Pentamidine for Injection (Benambax) is an antimicrobial agent specifically indicated for the treatment of Pneumocystis carinii pneumonia (PCP). This drug is classified as a potent drug and must be used in strict compliance with prescription guidelines.

What is Pentamidine for Injection (Benambax)?

Pharmacological Actions

Pentamidine isethionate can inhibit glucose metabolism and protein synthesis of Pneumocystis in in vitro experiments.

It inhibits DNA synthesis, RNA synthesis, protein synthesis, phospholipid synthesis, and nucleotide synthesis of experimental tumors, and also suppresses the activity of dihydrofolate dehydrogenase (DHFR).

Clinical Application Scope

It is mainly indicated for patients with confirmed or highly suspected Pneumocystis carinii pneumonia.

Due to the risk of severe side effects, it must be used only after a thorough assessment confirming that the therapeutic benefits outweigh the risks.

Specifications and Properties of Pentamidine for Injection (Benambax)

Active Ingredient Composition

Each vial contains 300 mg of pentamidine isethionate.

Chemical name: 4,4'-(Pentanedioxy)dibenzamidine bis(2-hydroxyethanesulfonate).

Molecular formula: C₁₉H₂₄N₄O₂・2C₂H₆O₄S.

Molecular weight: 592.68.

Physical Properties of the Preparation

Appearance: White 块状 or powdered preparation (injection).

Solubility: Freely soluble in water, moderately soluble in methanol, slightly soluble in ethanol (95%), and almost insoluble in acetone or ether.

pH range: 4.5-6.5 after dissolution in 6 mL of water for injection.

Osmotic pressure ratio: 0.5-0.7 times that of normal saline after dissolution in 6 mL of water for injection.

Melting point: 188-192℃.

Other properties: Odorless and hygroscopic.

Storage Conditions of Pentamidine for Injection (Benambax)

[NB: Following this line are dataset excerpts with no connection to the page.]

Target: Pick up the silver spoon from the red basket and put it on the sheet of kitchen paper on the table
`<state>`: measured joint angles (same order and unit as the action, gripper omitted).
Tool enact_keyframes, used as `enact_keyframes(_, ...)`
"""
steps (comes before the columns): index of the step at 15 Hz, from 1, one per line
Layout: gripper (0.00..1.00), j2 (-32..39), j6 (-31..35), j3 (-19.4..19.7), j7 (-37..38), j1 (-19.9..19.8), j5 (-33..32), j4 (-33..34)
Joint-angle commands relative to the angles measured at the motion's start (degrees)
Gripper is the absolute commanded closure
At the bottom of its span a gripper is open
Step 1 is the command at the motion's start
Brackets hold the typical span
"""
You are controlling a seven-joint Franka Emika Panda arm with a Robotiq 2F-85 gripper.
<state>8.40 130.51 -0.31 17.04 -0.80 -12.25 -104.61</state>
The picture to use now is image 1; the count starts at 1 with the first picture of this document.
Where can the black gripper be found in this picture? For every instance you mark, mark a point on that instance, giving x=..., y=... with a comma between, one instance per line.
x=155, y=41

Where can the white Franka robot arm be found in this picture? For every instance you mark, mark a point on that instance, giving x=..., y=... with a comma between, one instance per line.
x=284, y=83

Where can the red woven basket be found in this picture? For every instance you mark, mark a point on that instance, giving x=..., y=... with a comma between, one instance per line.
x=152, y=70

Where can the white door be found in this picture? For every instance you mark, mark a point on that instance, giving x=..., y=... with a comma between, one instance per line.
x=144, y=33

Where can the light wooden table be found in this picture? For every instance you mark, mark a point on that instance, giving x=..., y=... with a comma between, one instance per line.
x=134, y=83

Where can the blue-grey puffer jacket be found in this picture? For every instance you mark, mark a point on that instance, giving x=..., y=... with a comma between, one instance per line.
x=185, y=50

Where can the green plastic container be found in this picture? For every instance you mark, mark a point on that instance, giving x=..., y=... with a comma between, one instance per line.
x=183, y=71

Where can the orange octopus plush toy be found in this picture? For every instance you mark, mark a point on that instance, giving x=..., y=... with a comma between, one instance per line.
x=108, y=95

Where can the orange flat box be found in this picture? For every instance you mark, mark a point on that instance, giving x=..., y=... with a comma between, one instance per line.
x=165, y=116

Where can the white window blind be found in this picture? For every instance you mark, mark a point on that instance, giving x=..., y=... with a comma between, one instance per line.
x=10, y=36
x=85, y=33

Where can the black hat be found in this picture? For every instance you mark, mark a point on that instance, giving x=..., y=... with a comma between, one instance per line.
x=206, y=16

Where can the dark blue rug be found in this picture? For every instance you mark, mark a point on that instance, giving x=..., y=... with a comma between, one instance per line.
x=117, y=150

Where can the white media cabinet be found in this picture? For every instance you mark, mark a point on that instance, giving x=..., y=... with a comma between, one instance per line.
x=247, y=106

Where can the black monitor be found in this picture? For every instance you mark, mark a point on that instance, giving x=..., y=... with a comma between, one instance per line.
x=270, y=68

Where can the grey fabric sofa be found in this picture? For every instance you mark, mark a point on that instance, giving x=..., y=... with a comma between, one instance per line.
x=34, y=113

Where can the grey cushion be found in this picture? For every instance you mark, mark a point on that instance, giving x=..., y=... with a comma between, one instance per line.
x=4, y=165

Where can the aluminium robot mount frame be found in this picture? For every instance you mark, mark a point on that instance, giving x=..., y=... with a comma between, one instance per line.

Routine Storage Requirements

Storage condition: Room temperature.

Shelf life: 5 years.

Packaging specification: 5 vials per pack.

Preparation Precautions

For dissolution, only Japanese Pharmacopoeia water for injection must be used; normal saline or glucose solution shall not be used directly for dissolution.

Any unused residual portion after dissolution shall be discarded immediately.

The solution for intravenous or intramuscular injection can be further diluted with normal saline or glucose injection, but shall not be mixed with other injections.

Special Operation Specifications

When administering by inhalation, the operation must be conducted in a well-ventilated area, and operators shall wear protective equipment such as gloves and masks.

All preparations shall be protected from light and moisture.